Segment Open

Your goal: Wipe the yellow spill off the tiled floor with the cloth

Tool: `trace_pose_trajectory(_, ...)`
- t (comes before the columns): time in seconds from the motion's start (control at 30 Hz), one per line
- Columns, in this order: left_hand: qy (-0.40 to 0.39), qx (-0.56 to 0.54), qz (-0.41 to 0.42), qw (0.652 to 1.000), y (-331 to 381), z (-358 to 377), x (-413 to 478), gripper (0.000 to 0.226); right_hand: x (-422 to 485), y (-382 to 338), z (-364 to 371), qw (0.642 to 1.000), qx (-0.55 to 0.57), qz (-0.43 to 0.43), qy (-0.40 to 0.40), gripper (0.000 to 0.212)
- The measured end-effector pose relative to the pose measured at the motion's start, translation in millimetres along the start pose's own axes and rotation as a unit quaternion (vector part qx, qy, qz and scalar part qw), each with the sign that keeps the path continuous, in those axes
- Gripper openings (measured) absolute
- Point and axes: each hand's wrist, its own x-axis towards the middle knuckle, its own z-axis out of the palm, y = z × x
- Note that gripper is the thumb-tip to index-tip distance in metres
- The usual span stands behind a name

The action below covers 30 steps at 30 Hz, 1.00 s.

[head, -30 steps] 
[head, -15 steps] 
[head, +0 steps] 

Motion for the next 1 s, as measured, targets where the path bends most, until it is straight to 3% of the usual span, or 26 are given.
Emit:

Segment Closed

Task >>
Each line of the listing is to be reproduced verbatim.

Task result >>
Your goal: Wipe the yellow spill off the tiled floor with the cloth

Tool: `trace_pose_trajectory(_, ...)`
- t (comes before the columns): time in seconds from the motion's start (control at 30 Hz), one per line
- Columns, in this order: left_hand: qy (-0.40 to 0.39), qx (-0.56 to 0.54), qz (-0.41 to 0.42), qw (0.652 to 1.000), y (-331 to 381), z (-358 to 377), x (-413 to 478), gripper (0.000 to 0.226); right_hand: x (-422 to 485), y (-382 to 338), z (-364 to 371), qw (0.642 to 1.000), qx (-0.55 to 0.57), qz (-0.43 to 0.43), qy (-0.40 to 0.40), gripper (0.000 to 0.212)
- The measured end-effector pose relative to the pose measured at the motion's start, translation in millimetres along the start pose's own axes and rotation as a unit quaternion (vector part qx, qy, qz and scalar part qw), each with the sign that keeps the path continuous, in those axes
- Gripper openings (measured) absolute
- Point and axes: each hand's wrist, its own x-axis towards the middle knuckle, its own z-axis out of the palm, y = z × x
- Note that gripper is the thumb-tip to index-tip distance in metres
- The usual span stands behind a name

The action below covers 30 steps at 30 Hz, 1.00 s.

[head, -30 steps] 
[head, -15 steps] 
[head, +0 steps] 

Motion for the next 1 s, as measured, targets where the path bends most, until it is straight to 3% of the usual span, or 26 are given.
Emit:

No more output is expected.